▶ [Exercise data]
━━━━━━━━━━━━━━━━
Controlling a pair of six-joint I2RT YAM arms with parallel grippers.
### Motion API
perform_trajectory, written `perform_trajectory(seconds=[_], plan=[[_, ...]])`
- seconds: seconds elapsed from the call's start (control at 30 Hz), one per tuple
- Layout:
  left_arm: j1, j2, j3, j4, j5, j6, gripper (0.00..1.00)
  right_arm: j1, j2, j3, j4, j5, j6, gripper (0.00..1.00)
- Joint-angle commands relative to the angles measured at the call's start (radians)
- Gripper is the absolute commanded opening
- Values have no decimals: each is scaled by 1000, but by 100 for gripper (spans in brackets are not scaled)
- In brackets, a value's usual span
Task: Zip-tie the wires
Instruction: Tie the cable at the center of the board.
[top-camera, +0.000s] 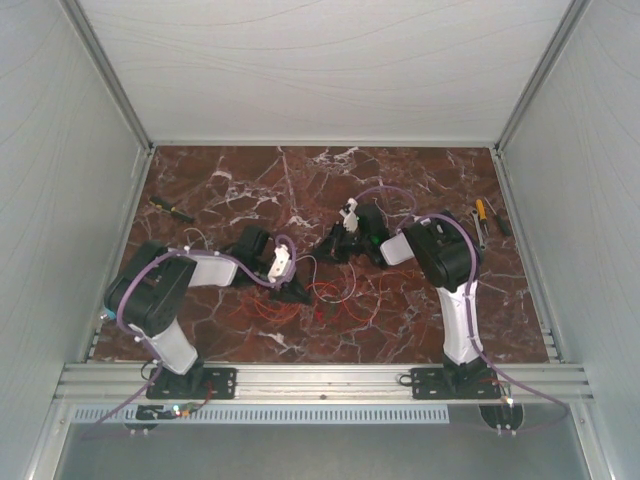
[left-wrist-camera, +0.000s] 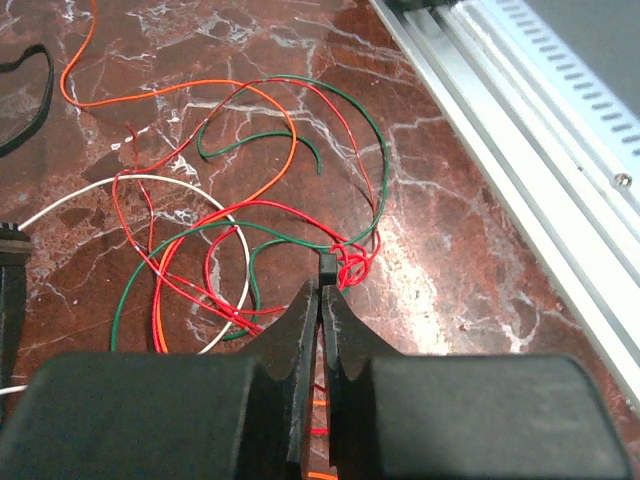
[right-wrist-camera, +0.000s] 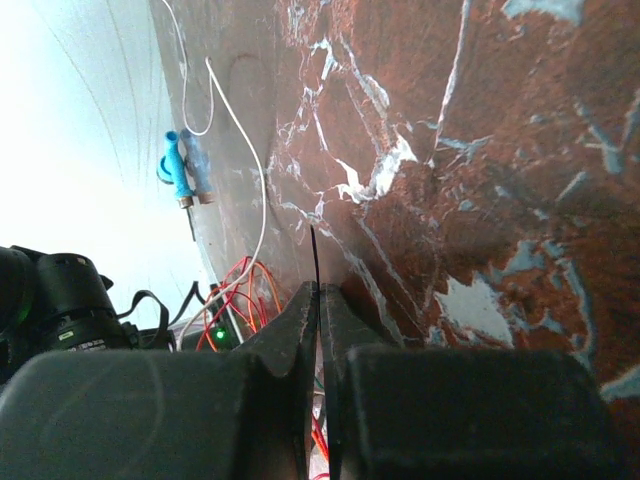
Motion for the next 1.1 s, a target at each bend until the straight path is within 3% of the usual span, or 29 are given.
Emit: perform_trajectory(seconds=[0.0, 0.33, 0.5, 0.83, 1.07], plan=[[5, -19, 13, 142, 81, -206, 0, 6, -74, -3, -93, 56, -89, 0], [5, -35, -105, 599, 57, -642, 0, 6, -184, -11, -210, 96, -199, 0], [2, -7, -137, 798, 50, -747, 0, -2, -213, -32, -244, 125, -225, 0], [-30, 124, -96, 1035, 19, -983, 0, -48, -224, -62, -235, 128, -251, 0], [-83, 161, -63, 1112, -121, -1201, 0, -62, -289, -56, -296, 134, -313, 0]])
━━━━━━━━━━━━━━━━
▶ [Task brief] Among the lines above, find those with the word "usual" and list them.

▶ [Solution]
- In brackets, a value's usual span
Motion for the next 1.1 s, a target at each bend until the straight path is within 3% of the usual span, or 29 are given.

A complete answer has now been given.